Academia to Data Science

By Avneesh Saluja, Alok Gupta, Cuky Perez

Introduction

When you’re in graduate school, it seems like the only career option available is to remain in the ivory tower. And it’s reasonable to see why — your advisor and peers are very likely to encourage you to follow their chosen career path. Indeed, the selection bias is strong amongst those who surround you. And when you are a professor, you believe that the only job where you can expand the knowledge base, teach, and mentor others, is within the academic setting.

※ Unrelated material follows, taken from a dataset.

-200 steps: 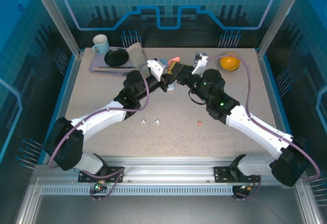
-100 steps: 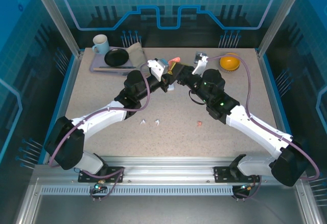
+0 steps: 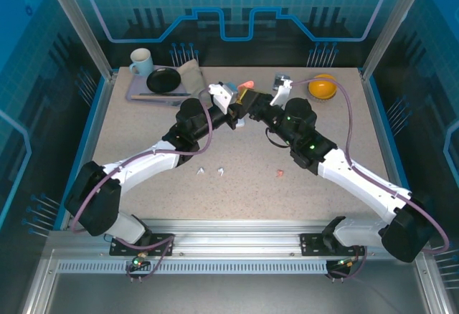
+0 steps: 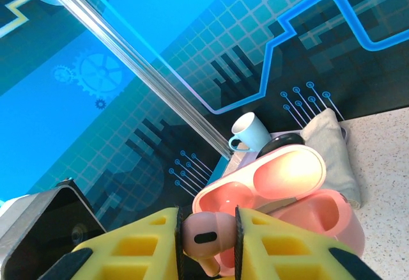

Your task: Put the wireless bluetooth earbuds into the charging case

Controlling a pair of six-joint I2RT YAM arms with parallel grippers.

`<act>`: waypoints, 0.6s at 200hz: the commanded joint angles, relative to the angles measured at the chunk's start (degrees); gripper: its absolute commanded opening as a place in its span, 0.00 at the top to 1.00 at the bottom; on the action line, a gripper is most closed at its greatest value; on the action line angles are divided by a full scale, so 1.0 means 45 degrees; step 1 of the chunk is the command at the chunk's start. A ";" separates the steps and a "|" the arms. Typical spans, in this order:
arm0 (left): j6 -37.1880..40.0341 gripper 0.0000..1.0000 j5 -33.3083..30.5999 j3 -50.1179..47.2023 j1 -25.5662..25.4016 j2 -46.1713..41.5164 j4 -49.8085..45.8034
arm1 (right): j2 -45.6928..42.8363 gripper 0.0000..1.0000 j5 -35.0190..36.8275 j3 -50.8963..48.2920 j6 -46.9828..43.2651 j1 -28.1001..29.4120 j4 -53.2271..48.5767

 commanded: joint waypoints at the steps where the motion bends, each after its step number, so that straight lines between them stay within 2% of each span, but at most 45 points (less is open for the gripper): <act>1: 0.0252 1.00 -0.0051 0.0491 -0.0102 0.0076 0.0288 | -0.0276 0.75 -0.0109 -0.0080 0.0009 -0.0054 0.0228; 120: 0.0262 1.00 0.0079 0.0579 -0.0102 -0.0081 0.0361 | 0.0054 0.75 -0.0197 -0.0233 -0.0012 -0.0056 0.0150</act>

However, taking a quick glance at the Ph.D. labor market shows that the number of doctorate-holders we produce annually exceeds the number of positions available. Also, Silicon Valley (and the tech industry in general) has been an appealing destination for many former academics and those with a research bent, but the leap from academia to industry is not an easy one. Michael Li documents the mindset shift required in one of his recent blog posts, and frames this shift within the context of delivering business-impactful results quickly (in industry) compared to delivering perfect results (in academia).

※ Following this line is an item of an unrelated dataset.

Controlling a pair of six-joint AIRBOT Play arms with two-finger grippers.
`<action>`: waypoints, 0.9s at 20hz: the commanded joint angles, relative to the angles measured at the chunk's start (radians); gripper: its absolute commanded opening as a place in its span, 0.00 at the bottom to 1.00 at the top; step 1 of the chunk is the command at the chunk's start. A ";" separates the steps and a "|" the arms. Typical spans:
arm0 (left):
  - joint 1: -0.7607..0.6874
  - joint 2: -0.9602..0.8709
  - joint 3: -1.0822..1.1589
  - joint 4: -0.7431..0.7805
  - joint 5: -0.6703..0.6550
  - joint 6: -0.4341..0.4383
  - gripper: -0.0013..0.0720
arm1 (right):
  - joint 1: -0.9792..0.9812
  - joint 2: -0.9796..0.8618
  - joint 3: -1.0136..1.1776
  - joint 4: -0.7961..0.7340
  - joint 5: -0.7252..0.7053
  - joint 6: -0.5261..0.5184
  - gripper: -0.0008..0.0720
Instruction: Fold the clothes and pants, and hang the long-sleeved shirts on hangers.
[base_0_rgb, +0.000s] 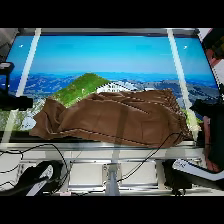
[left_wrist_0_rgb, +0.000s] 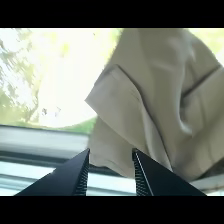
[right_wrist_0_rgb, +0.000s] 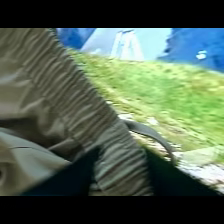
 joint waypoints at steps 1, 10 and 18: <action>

While we agree with this basic trade-off, at Airbnb we feel that the mindset shift is slightly more nuanced. In this post, we first discuss the skills (both hard and soft) we look for in candidates hoping to transition from academia to Airbnb, followed by specific pieces of advice for those looking to move into the fast-paced startup world of Silicon Valley.

4 things we look for in Data Scientists from Academia

Data Science is very much an overloaded term these days for all things data-related at technology and startup companies. It sits at the intersection of Mathematics/Statistics, business domain knowledge, and ‘hacking’. Data Scientists are asked to extract insights from data to drive a company’s metrics. At Airbnb this can mean munging data to inform which experiment to launch next or building a machine learning model to optimize our user experience. At Airbnb, when considering candidates coming out of advanced courses at graduate school, in addition to technical attributes and alignment with our core values, we think about 4 attributes:

1. Beginner’s Mindset

With your advanced level of education, we expect that you are likely top of your field and very successful at everything you have touched so far academically. However, academic success and experience does not necessarily translate to industry success. We hope candidates are level headed and mindful of what they do not yet know about the business. Airbnb has a strong culture of mentorship and personal growth — getting here is not the end of the journey, there is still a lot to learn. We look for people who are eager to learn more and have an open mind to expand their skill set outside of their area of expertise.

2. Self Starter

We expect that a PhD candidate has learnt the art of self management. More than anything, graduate school should teach a student how to direct and prioritize their own learning. A senior researcher typically learns how to see a dead end approaching earlier, and quickly pivots their energy into a likely more fruitful direction. Research in a competitive field also provides opportunity to challenge peers and push back on assumptions. In Data Science at Airbnb we expect this to translate into not accepting the status quo but pushing the boundaries of our assumptions.

3. Talking the Walk

Sometimes we see senior academics underperform in their communication. Airbnb is a very collaborative environment with a Data Scientist typically working with other Data Scientists but also with Engineers, Designers, Product Managers, and non-technical people. Being good with data is important, but at Airbnb we need the insights to be well translated to all audiences — from a Data Scientist on your team to the CEO — otherwise the recommendations might not have the impact they merit. In both written and verbal communication, articulation of insights, methods, and assumptions must be crisp, convincing, and sympathetic to the audience.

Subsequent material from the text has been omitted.